Dans les eaux de la Réunion, un étonnant petit poisson de la famille des Gobiidae, Sicyopterus lagocephalus, appelé communément « Bichique » ou encore « Bichik », revêt à chaque fin d’été le maillot à poids du meilleur grimpeur.
Ce poisson amphihalin se reproduit et naît en rivière. Après la dévalaison, la croissance des larves se poursuit dans le milieu marin. Dès le mois d’Octobre, les postlarves pélagiques se regroupent au niveau des embouchures des rivières pour continuer leur métamorphose : les juvéniles devenus benthiques sont prêts à se reproduire et à entamer une montaison parsemée d’embûches et de parois verticales ! Cette espèce se caractérise par une ventouse subdiscoïdale formée par la coalescence des nageoires pelviennes.
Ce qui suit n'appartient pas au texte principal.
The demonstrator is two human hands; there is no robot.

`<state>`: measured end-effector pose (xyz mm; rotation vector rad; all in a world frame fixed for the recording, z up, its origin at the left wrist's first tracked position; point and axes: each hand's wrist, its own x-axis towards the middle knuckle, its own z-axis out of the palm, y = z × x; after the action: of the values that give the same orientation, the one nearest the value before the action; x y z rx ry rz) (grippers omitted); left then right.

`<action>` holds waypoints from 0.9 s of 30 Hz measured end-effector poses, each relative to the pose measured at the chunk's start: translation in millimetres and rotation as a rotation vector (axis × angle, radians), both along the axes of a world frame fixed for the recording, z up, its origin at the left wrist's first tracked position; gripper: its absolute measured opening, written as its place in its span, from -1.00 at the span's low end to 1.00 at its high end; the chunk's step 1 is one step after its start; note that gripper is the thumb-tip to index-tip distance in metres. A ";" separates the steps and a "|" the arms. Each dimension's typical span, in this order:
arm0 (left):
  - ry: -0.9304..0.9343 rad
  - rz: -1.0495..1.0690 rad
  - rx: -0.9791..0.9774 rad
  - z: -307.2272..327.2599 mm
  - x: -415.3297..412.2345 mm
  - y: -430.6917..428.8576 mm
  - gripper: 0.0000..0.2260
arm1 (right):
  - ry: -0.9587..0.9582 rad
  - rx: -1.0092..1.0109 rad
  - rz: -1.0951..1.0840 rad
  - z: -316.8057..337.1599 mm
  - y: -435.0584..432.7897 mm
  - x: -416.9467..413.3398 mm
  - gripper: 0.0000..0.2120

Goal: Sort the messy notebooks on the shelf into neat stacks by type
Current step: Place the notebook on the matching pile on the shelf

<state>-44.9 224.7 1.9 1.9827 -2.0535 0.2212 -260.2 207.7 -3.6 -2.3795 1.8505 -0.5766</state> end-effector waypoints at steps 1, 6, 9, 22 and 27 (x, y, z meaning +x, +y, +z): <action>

Cet organe lui confère des capacités exceptionnelles de franchissement des obstacles naturels (VOEGTLÉ et al. 2002). Ainsi, même une cascade ne lui fait pas peur ! On peut retrouver des individus à des hauteurs comprises entre 600 et 800 mètres d’altitude (VOEGTLÉ et al. 2002). Mais, en bon adepte des sports extrêmes, le Bichique ne se facilite pas la tâche : les adultes sont très rhéophiles, c’est-à-dire qu’ils affectionnent les secteurs où le courant est fort. Quoi de mieux pour jauger le meilleur grimpeur de la saison ?
On l’appelle également le « caviar créole » (50 €/kg) : le mode de vie de ce met très recherché, véritable pan du patrimoine culinaire de l’île, n’est pas sans rappeler, il est vrai, celui de l’esturgeon.